Le rejet par l’Assemblée nationale de la motion de défiance visant le Vice-Premier ministre de l’Intérieur et de la Sécurité continue d’alimenter le débat politique. Le député national Patrick Munyomo est sorti de son silence pour justifier sa position et pointer les failles qui, selon lui, ont fragilisé cette initiative.
S’exprimant devant la presse, l’élu de Goma affirme que l’examen de la motion a révélé « plusieurs irrégularités majeures, tant sur la forme que sur le fond ».
Il soutient notamment que certaines exigences procédurales prévues par le règlement intérieur de la Chambre basse n’ont pas été respectées.
Au-delà des questions de forme, Patrick Munyomo met en cause le contenu même du texte, qu’il juge entaché de « faiblesses juridiques évidentes ». « Nous ne pouvons pas soutenir une démarche qui ne respecte ni les normes établies par notre règlement intérieur ni les principes juridiques fondamentaux », a-t-il déclaré.

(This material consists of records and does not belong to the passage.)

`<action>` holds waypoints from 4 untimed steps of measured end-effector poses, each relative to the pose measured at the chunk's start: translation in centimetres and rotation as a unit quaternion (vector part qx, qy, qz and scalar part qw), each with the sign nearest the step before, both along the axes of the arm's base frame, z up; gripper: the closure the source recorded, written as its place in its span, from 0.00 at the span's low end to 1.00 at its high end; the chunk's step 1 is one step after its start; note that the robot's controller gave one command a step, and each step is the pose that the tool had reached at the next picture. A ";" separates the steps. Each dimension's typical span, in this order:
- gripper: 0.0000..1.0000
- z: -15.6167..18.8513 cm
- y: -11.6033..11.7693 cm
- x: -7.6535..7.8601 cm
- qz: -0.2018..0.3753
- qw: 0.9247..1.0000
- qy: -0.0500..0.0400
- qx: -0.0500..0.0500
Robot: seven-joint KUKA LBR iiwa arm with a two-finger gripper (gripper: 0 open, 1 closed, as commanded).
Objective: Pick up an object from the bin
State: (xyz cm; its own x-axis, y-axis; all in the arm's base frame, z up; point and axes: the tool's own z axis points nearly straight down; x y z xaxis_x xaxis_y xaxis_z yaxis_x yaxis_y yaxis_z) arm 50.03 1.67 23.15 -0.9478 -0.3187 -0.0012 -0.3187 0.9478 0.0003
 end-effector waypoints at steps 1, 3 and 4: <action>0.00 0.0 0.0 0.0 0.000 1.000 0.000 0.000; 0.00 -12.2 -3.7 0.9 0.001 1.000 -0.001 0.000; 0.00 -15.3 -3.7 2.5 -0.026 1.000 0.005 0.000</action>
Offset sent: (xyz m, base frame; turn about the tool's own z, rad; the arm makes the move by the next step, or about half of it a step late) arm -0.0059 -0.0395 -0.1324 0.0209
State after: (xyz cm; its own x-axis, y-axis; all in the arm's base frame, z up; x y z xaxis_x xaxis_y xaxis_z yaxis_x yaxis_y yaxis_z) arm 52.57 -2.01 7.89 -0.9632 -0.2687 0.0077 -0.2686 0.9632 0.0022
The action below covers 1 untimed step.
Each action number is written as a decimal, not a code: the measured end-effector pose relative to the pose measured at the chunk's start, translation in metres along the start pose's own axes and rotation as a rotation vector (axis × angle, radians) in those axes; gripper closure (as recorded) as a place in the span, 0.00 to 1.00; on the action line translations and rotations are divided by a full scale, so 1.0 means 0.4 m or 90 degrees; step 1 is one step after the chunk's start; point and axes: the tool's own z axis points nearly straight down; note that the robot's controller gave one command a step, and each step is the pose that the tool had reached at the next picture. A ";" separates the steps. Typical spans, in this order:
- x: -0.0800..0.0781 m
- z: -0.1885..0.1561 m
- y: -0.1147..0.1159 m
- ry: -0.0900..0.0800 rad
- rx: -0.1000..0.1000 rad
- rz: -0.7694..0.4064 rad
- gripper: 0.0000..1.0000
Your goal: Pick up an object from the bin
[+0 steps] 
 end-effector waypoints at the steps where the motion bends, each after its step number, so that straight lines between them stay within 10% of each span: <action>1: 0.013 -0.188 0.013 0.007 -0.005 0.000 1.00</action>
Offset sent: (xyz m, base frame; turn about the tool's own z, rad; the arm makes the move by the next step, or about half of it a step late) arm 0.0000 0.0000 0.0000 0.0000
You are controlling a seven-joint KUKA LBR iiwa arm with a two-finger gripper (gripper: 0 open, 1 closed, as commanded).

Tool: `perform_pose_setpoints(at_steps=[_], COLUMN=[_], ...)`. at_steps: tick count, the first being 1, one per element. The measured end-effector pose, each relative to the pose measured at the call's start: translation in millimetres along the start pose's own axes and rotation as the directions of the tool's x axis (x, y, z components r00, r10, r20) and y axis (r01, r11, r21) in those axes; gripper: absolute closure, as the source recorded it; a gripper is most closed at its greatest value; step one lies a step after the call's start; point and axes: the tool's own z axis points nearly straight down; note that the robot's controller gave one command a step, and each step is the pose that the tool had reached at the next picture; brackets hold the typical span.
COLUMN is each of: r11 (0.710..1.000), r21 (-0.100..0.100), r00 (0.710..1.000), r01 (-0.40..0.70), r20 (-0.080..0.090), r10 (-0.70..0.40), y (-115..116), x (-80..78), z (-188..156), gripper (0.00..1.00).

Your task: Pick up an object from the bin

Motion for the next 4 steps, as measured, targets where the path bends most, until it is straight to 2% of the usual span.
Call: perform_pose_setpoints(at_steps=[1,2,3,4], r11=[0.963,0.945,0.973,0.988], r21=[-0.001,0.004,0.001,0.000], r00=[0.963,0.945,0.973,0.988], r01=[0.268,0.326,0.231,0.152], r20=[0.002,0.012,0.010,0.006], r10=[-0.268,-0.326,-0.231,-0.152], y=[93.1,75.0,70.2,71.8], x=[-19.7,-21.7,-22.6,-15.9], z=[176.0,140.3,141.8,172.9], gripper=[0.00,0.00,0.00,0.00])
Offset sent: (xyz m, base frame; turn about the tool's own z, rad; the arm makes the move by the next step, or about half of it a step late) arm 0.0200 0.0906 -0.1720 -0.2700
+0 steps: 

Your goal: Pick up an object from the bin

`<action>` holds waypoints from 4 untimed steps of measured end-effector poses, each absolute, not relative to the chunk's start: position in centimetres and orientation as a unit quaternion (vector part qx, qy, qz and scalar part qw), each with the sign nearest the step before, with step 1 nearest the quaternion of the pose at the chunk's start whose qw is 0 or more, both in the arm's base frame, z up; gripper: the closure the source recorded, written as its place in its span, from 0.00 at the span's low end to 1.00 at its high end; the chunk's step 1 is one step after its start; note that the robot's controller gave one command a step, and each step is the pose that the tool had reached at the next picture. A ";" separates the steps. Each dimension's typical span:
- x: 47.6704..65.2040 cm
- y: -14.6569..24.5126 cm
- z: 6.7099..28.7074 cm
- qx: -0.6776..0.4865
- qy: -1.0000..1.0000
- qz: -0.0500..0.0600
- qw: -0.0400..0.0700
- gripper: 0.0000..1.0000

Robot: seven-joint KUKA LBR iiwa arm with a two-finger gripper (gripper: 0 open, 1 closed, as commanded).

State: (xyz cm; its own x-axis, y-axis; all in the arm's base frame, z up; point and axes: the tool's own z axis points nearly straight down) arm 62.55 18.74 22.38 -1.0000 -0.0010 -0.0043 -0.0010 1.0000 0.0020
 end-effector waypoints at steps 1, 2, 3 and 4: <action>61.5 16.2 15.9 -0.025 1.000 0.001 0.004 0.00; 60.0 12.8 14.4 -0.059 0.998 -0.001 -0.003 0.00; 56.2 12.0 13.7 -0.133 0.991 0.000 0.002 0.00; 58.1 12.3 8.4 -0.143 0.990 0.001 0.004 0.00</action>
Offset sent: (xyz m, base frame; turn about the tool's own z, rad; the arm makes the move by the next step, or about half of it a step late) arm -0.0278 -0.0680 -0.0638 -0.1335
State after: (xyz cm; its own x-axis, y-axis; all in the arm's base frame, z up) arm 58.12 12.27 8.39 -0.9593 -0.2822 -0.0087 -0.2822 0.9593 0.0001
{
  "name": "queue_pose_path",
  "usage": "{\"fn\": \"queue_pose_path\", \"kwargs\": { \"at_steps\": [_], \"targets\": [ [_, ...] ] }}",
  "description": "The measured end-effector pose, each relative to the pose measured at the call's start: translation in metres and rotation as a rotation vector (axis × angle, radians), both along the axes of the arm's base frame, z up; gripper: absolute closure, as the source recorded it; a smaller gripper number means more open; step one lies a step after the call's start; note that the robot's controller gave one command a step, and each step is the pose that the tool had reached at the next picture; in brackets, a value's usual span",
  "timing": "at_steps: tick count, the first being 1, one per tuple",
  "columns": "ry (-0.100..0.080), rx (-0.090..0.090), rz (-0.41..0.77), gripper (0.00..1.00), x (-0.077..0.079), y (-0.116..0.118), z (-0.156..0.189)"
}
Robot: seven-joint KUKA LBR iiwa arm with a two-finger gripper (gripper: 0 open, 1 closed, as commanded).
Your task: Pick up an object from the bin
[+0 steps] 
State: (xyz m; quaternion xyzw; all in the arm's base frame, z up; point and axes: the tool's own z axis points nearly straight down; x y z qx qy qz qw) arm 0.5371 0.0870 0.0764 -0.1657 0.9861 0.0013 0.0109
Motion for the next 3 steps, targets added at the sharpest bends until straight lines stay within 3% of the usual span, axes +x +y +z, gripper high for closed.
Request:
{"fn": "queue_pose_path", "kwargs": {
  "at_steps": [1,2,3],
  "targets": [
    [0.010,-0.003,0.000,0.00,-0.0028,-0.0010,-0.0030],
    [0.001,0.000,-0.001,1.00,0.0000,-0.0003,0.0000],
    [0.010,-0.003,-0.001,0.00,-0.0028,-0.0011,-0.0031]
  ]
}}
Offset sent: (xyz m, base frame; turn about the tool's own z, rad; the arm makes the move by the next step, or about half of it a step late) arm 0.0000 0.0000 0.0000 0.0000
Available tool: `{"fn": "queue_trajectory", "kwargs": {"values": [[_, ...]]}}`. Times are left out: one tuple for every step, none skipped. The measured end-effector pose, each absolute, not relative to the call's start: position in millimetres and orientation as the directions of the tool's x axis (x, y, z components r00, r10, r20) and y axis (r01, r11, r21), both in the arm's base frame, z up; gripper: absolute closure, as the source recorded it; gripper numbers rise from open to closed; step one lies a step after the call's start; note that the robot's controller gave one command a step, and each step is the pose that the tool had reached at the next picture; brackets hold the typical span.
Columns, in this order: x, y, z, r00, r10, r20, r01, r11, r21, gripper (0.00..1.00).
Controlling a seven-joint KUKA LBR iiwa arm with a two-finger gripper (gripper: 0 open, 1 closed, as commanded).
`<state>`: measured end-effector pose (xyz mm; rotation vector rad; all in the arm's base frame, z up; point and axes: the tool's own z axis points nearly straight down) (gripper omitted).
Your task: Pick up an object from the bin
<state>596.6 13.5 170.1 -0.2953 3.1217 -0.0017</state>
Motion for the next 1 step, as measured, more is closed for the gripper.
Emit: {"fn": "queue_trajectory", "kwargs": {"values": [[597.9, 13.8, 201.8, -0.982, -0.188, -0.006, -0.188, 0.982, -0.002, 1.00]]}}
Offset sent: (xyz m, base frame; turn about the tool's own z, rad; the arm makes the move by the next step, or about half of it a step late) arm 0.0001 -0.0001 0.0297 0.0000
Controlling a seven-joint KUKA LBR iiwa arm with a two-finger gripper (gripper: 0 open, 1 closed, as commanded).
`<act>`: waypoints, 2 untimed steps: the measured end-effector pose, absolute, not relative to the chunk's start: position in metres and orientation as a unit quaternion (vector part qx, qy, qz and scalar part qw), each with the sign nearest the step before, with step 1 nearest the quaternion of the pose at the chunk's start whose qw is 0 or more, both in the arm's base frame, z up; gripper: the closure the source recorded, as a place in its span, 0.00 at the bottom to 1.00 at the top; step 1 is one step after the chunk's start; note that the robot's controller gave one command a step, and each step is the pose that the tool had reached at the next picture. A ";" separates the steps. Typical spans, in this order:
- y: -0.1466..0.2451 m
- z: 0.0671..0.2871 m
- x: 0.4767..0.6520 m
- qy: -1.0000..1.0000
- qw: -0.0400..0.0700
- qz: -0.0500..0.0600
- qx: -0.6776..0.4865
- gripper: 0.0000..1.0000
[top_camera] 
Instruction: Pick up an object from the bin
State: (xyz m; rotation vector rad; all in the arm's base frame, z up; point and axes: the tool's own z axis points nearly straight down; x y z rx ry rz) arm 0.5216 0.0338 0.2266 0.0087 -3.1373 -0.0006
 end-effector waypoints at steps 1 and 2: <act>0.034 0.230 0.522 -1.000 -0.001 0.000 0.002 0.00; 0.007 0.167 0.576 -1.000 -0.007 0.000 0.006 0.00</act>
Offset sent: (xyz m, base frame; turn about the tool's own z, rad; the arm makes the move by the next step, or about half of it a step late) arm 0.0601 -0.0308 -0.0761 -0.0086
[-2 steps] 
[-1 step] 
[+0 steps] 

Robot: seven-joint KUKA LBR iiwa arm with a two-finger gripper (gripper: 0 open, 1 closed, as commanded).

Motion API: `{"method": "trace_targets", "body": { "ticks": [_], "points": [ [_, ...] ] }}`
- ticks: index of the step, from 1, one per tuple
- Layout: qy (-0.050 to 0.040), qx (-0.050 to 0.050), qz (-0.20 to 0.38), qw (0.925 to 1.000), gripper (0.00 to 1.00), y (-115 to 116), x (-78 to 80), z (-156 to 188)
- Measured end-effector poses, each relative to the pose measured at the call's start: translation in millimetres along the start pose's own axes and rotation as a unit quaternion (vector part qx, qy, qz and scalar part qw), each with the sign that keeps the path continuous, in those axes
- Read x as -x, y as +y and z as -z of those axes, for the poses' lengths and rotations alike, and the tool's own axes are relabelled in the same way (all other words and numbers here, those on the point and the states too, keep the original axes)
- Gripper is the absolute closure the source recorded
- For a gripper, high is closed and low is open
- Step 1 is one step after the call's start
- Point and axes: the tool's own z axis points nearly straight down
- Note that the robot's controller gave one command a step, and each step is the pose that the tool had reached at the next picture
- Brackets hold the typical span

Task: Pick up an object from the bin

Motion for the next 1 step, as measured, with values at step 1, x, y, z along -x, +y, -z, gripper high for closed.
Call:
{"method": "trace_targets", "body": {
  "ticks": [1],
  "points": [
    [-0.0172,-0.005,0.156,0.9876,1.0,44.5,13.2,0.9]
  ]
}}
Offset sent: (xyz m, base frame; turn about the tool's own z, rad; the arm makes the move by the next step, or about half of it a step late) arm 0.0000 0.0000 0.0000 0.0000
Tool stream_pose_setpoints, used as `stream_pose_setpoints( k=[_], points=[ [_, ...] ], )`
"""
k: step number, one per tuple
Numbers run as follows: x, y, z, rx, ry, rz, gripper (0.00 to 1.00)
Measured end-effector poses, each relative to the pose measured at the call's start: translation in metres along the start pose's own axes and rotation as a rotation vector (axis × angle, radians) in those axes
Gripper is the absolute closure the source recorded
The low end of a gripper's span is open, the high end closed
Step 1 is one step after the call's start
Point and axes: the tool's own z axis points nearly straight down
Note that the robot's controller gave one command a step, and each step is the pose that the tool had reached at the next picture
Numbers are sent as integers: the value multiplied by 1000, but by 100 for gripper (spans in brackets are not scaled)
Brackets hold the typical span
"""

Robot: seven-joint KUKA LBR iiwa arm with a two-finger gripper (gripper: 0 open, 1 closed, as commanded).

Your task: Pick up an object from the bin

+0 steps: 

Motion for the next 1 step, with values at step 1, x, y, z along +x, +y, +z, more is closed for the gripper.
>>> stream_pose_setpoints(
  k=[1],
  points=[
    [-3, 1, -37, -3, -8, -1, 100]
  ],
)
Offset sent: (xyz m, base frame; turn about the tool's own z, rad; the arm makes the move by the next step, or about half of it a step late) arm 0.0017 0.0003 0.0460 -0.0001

Pour le député du Nord-Kivu, la solidité d’une initiative parlementaire repose avant tout sur sa conformité aux règles. Cette rigueur constitue, selon lui, « une condition essentielle pour garantir la crédibilité de l’action législative ».
Il estime également que les irrégularités relevées auraient pu entacher la légitimité de la motion et créer « un précédent dangereux » au sein de l’Assemblée nationale. D’où son appel à privilégier des démarches « rigoureuses et conformes au droit » afin d’assurer un contrôle efficace de l’action gouvernementale.
Tout en réaffirmant son attachement au rôle de contrôle du Parlement, Patrick Munyomo exhorte ses collègues à « faire preuve de responsabilité et de rigueur » dans l’initiation des motions, dans le but de préserver la stabilité institutionnelle et le respect des procédures démocratiques.
Le rejet de cette motion intervient dans un contexte politique déjà tendu, marqué notamment par les enjeux sécuritaires dans l’Est du pays. Il relance ainsi le débat sur la qualité des initiatives parlementaires et sur la nécessité d’un strict respect des règles encadrant leur recevabilité.